Page MenuHomePhabricator

toolforge-jobs emails not working
Closed, ResolvedPublicBUG REPORT

Description

On 2022-09-16 between 06:30 and 14:30, the jjmc89-bot tool had multiple pod failures according to Grafana; however, no emails were received. All jobs have emails: onfailure set.

Event Timeline

There were more on 2022-09-28 between 11:39 and 12:20 that I did not receive emails for. (Grafana)

JJMC89 renamed this task from No emails on pod failure to toolforge-jobs emails not working.Oct 7 2022, 7:02 PM
JJMC89 added a subscriber: PeterBowman.

None of the emails are working per a report on IRC.

<PeterBowman> hello, are email notifications in toolforge-jobs actually working? I can successfully send messages to myself via tools.tool-name@tools.wmflabs.org, which I think is the address being used by the framework under the hood, but the --emails option has no effect for me

Here are my Grafana logs. I didn't receive any messages neither on successful nor failing jobs, regardless of the selected value for --emails (onfailure/onfinish/all).

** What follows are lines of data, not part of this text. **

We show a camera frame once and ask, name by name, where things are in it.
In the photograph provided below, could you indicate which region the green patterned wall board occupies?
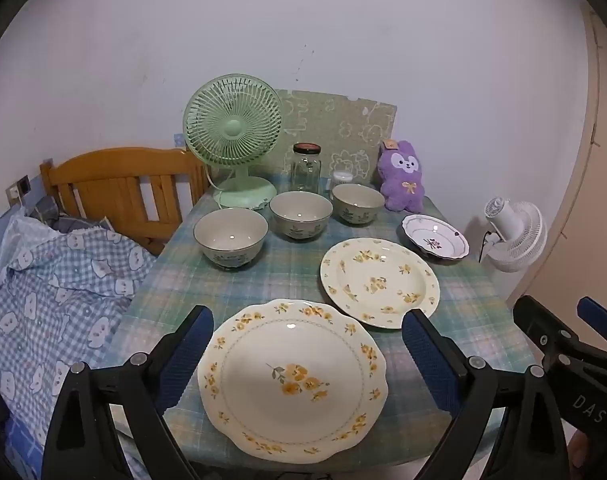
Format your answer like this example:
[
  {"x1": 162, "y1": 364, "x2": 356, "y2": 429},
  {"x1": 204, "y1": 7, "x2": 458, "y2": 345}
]
[{"x1": 276, "y1": 89, "x2": 397, "y2": 191}]

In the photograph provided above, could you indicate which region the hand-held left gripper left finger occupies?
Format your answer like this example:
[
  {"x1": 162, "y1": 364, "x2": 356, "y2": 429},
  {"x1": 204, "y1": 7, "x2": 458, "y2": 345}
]
[{"x1": 42, "y1": 305, "x2": 215, "y2": 480}]

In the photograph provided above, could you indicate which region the green desk fan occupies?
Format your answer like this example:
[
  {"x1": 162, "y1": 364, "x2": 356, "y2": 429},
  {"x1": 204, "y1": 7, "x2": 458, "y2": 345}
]
[{"x1": 182, "y1": 74, "x2": 284, "y2": 211}]

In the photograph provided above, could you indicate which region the glass jar with dark lid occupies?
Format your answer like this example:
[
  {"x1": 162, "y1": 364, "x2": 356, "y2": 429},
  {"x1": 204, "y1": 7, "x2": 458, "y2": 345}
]
[{"x1": 291, "y1": 142, "x2": 323, "y2": 193}]

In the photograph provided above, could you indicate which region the large grey-green ceramic bowl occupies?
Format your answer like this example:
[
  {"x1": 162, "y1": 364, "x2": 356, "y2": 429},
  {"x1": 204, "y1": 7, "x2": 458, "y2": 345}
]
[{"x1": 193, "y1": 207, "x2": 269, "y2": 269}]

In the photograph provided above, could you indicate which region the wall socket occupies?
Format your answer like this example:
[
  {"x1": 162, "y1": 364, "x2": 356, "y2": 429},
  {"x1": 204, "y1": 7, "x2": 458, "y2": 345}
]
[{"x1": 6, "y1": 175, "x2": 32, "y2": 206}]

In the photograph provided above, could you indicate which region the wooden bed headboard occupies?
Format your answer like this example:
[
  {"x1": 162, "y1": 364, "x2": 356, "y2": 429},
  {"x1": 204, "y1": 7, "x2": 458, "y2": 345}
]
[{"x1": 40, "y1": 146, "x2": 210, "y2": 256}]

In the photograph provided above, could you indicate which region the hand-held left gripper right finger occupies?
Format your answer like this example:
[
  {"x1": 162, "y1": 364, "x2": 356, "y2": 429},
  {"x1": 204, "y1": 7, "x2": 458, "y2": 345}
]
[{"x1": 402, "y1": 308, "x2": 570, "y2": 480}]

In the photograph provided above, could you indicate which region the blue checked printed blanket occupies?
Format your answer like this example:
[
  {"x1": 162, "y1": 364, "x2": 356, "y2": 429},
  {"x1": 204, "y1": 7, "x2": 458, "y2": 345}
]
[{"x1": 0, "y1": 210, "x2": 157, "y2": 480}]

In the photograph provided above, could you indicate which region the grey plaid pillow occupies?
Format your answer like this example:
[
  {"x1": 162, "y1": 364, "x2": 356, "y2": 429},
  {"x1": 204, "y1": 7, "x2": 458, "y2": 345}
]
[{"x1": 24, "y1": 195, "x2": 109, "y2": 233}]

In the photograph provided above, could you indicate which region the small white purple-flower plate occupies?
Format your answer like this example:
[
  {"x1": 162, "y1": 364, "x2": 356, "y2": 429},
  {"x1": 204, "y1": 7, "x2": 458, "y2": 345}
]
[{"x1": 401, "y1": 214, "x2": 470, "y2": 263}]

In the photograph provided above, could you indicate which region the large scalloped yellow floral plate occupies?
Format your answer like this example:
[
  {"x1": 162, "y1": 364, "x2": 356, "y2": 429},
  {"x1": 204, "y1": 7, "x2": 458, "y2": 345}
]
[{"x1": 198, "y1": 298, "x2": 388, "y2": 462}]

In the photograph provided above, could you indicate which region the white fan cable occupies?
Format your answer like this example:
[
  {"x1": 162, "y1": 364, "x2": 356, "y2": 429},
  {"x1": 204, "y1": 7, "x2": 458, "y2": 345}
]
[{"x1": 204, "y1": 166, "x2": 234, "y2": 208}]

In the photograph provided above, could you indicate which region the purple plush rabbit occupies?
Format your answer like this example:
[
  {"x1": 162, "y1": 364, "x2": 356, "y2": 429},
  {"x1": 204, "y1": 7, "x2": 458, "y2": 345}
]
[{"x1": 378, "y1": 139, "x2": 427, "y2": 212}]

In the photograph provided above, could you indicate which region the white clip fan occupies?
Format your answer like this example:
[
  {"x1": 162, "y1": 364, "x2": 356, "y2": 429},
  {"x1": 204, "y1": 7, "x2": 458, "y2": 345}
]
[{"x1": 478, "y1": 197, "x2": 548, "y2": 273}]

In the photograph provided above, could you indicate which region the round yellow floral plate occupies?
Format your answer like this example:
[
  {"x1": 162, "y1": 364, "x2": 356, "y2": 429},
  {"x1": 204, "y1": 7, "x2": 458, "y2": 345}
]
[{"x1": 320, "y1": 238, "x2": 441, "y2": 331}]

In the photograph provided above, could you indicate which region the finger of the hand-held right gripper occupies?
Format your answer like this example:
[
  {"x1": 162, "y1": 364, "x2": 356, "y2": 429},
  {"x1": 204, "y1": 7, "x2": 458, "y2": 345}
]
[
  {"x1": 512, "y1": 295, "x2": 584, "y2": 376},
  {"x1": 577, "y1": 296, "x2": 607, "y2": 361}
]

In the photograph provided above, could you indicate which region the green plaid tablecloth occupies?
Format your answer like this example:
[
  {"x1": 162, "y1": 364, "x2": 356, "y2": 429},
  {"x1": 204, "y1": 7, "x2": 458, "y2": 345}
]
[{"x1": 106, "y1": 187, "x2": 537, "y2": 476}]

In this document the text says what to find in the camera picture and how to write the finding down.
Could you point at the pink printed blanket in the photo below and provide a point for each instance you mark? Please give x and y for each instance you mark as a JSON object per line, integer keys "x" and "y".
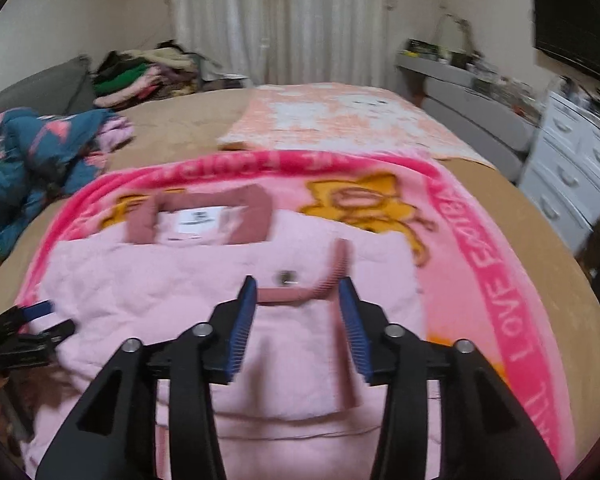
{"x": 480, "y": 280}

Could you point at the blue floral duvet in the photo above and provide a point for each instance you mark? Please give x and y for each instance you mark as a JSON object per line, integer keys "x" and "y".
{"x": 45, "y": 150}

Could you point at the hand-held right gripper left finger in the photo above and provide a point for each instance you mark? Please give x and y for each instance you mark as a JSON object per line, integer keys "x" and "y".
{"x": 240, "y": 330}

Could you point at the bed with tan sheet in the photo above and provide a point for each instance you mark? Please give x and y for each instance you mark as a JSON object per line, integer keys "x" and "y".
{"x": 180, "y": 125}

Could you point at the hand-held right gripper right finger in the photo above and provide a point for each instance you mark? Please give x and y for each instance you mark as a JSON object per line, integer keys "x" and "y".
{"x": 352, "y": 330}

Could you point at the pile of clothes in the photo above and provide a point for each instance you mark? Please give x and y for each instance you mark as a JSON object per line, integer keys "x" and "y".
{"x": 130, "y": 80}

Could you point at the white drawer chest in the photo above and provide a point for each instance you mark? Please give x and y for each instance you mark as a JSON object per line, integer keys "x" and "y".
{"x": 565, "y": 170}

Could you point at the clutter of small items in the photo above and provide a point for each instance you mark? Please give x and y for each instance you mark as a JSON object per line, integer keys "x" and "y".
{"x": 480, "y": 72}

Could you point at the white curtain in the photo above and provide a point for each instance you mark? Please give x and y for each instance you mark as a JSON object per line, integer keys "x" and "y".
{"x": 280, "y": 20}

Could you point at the pink quilted jacket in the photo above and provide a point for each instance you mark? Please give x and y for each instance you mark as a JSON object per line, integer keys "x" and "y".
{"x": 130, "y": 280}

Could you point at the grey headboard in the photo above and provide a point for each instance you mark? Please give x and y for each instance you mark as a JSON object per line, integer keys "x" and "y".
{"x": 480, "y": 125}

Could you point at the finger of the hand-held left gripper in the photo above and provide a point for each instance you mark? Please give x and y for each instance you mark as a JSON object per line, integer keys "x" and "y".
{"x": 37, "y": 310}
{"x": 30, "y": 345}

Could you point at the black television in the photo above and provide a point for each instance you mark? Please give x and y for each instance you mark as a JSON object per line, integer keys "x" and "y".
{"x": 580, "y": 30}

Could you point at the peach patterned blanket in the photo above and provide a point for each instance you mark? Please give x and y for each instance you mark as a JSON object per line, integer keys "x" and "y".
{"x": 330, "y": 115}

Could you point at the grey pillow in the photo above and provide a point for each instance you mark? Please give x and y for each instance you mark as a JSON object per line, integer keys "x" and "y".
{"x": 45, "y": 87}

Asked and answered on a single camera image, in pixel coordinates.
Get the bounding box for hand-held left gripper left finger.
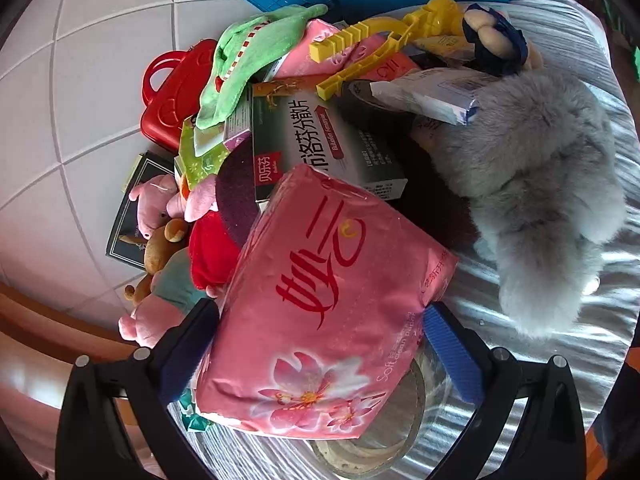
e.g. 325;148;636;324
55;299;222;480

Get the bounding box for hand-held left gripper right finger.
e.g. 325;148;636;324
422;301;586;480

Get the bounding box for pink tissue pack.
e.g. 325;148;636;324
196;164;460;438

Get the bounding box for grey plush toy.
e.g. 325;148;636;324
430;67;628;336

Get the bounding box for green white medicine box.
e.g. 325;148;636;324
250;74;408;217

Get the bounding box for white blue plastic packet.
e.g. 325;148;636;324
370;69;481;127

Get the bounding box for plain pink red box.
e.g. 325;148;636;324
360;50;421;83

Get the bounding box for green plush cloth striped trim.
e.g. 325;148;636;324
195;4;328;131

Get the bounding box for small bear doll blue dress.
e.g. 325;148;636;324
460;2;546;78

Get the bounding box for yellow plastic clamp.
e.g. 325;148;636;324
309;0;471;102

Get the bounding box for teal green packet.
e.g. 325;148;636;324
177;392;216;433

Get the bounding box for pink plush teal clothes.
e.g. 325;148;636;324
118;247;211;348

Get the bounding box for red plush toy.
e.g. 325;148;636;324
189;210;241;291

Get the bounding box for brown bear plush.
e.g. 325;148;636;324
125;217;190;306

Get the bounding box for clear tape roll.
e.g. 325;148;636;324
310;350;426;476

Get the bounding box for black gold box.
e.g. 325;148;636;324
105;151;176;273

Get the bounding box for maroon round pad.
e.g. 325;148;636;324
215;152;261;246

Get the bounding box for green yellow tissue packet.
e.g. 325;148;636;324
177;117;231;191

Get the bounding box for red toy suitcase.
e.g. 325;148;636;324
140;38;218;152

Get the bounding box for pink soft packet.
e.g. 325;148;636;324
272;19;361;81

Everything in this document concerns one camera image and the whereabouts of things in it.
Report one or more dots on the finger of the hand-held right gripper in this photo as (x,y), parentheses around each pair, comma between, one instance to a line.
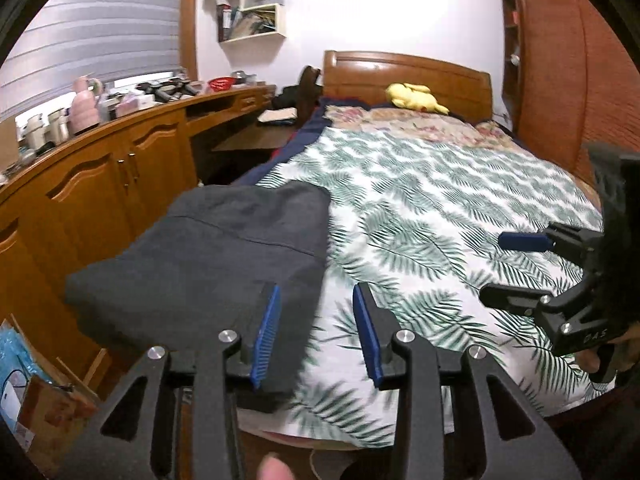
(510,298)
(522,241)

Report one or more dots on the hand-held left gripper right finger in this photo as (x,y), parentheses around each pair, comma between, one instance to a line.
(367,340)

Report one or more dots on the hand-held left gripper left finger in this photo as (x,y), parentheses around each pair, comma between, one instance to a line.
(265,335)

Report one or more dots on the black jacket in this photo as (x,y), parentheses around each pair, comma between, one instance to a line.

There is something wrong with the emailer daemon:

[..]
2022-08-20 05:00:33 INFO: 1 new pending emails in the queue, new total queue size: 1
2022-08-20 05:00:40 INFO: Sending email FROM: noreply@toolforge.org TO: tools.arkivbot@tools.wmflabs.org via mail.tools.wmflabs.org:25
2022-08-20 05:07:17 INFO: 1 new pending emails in the queue, new total queue size: 1
2022-08-20 05:07:17 INFO: Sending email FROM: noreply@toolforge.org TO: tools.arkivbot@tools.wmflabs.org via mail.tools.wmflabs.org:25
2022-08-20 06:43:01 INFO: 1 new pending emails in the queue, new total queue size: 1
2022-08-20 06:43:01 INFO: Sending email FROM: noreply@toolforge.org TO: tools.earwigbot@tools.wmflabs.org via mail.tools.wmflabs.org:25

It is indeed apparently not sending emails since a couple months ago.

Mentioned in SAL (#wikimedia-cloud) [2022-10-10T11:35:36Z] <arturo> aborrero@tools-k8s-control-1:~$ sudo -i kubectl -n jobs-emailer rollout restart deployment/jobs-emailer (T317998)

aborrero claimed this task.
aborrero triaged this task as Low priority.

The emailer component seems to be happy again. Please reopen if required. We will track improvements on subtask T320405: toolforge jobs-framework-emailer: increase reliability.